CPU profiling

A question about performance benchmarks came up, in case there is an interest in current performance hogs in the code, I did a quick run in a profiler, doing the following steps:

preconditions:

  • use Stalingrad 42 module, a module with a fairly big map, a few hundred counters
  • use the current master branch with the latest commits
  • make sure the tiling process is complete for this module, as that is the common scenario in everyday use

profiling:

  • start the Player, pass it the module and -standalone as arguments
  • select one of the premade scenarios in the wizard, this should be very similar to opening an existing savegame
  • wait until the map fully loads, this takes a long time, good for profiling
  • once the map loads up, scroll scroll scroll, zoom zoom zoom, watch how the map tiles appear on the screen one by one, this is also a bit slow at times, which is good for profiling
  • move some counters around, move some stacks around, do some right-click actions on some counters, this went rather quick so probably not much impact on CPU time
  • close the player (should have saved the game to profile the save code as well, I know, but for a user the time until it loads up and he can start moving the pieces around is probably more important than the performance of the save code)

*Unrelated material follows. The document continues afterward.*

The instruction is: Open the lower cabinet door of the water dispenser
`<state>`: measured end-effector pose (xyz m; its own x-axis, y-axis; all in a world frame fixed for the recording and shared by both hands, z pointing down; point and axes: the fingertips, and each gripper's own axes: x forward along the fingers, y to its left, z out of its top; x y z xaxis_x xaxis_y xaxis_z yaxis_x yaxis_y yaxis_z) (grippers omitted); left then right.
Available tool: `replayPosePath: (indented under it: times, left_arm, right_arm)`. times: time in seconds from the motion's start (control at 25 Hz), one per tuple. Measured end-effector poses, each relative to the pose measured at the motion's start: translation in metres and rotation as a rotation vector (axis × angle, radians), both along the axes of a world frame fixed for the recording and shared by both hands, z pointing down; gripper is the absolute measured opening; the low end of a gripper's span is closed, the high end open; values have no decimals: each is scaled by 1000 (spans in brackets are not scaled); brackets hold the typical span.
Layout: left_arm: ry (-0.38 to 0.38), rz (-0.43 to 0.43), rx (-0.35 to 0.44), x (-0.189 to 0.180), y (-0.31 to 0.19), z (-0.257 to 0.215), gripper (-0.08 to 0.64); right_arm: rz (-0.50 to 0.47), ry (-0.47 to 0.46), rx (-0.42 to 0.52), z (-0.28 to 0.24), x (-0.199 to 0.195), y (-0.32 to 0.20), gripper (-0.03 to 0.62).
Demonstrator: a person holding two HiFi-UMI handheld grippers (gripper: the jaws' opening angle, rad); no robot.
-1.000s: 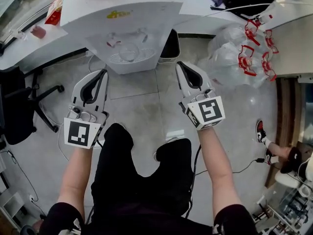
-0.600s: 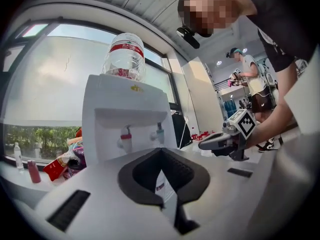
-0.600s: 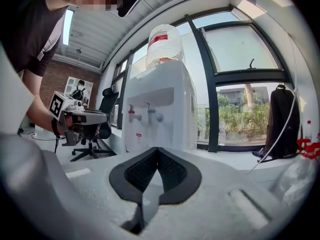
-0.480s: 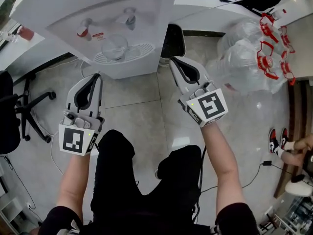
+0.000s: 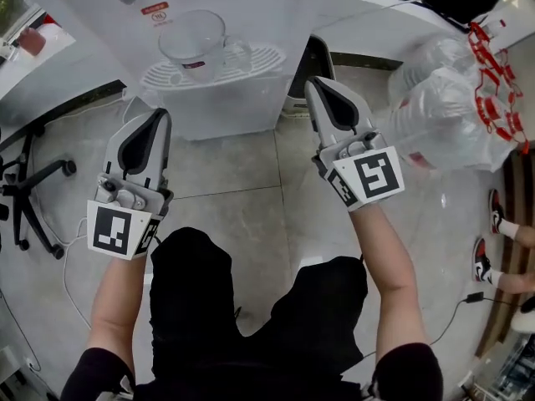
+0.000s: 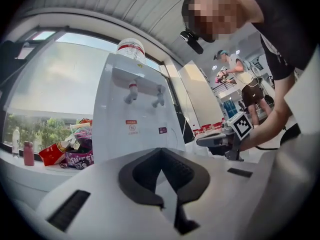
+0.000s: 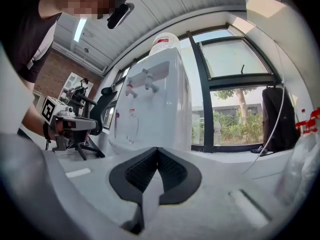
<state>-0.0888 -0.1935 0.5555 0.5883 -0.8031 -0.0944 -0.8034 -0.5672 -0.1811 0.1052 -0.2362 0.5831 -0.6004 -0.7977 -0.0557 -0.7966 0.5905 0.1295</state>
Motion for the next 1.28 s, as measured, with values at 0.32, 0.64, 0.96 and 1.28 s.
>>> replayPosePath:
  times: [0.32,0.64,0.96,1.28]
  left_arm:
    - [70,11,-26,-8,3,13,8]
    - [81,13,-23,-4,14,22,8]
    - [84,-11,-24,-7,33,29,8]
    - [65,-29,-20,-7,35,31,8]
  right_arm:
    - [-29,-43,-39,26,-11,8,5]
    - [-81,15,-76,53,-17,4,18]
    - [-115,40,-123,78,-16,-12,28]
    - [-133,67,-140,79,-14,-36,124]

Results are in the image below, the main performance hogs seem to be:

  • VASSAL.counters.PieceCloner.clonePiece() - 17% + 14% of total CPU time (17% in this KeyEvent-recursion, 14% in GlobalKeyCommand/GlobalCommand subtree)
  • VASSAL.counters.Decorator.getType() - 8%
  • VASSAL.build.module.Map.StackMetrics.draw() - 8%
  • VASSAL.build.module.BasicCommandEncoder.createPiece() - 10%
  • VASSAL.tools.imageop.ScaleOpTiledBitmapImpl$TileOp.eval() - 10%

I think it is safe to say that PieceCloner.clonePiece() is the big bad guy here, if CPU performance is a concern then all optimization efforts should be aimed at this one method. It might make sense to start by splitting it up into several small methods, as the JVM can optimize those much better. Maybe also remove the recursion and replace it with iteration. The C++ devs among us probably have even more ideas how to improve this code to make it faster.

The image is quite big and the forums won’t let me upload it so it’s here: drive.google.com/file/d/12lXK-y … sp=sharing

I’m not sure investing time in optimizing the PieceCloner is worth it. It’s primary purpose is to create new Pieces that are a duplicate of an existing piece or piece definition. It is an inherently expensive process and there is a limit to what you will be able to achieve.

A better approach is to look at why it is being called so often after a game has started.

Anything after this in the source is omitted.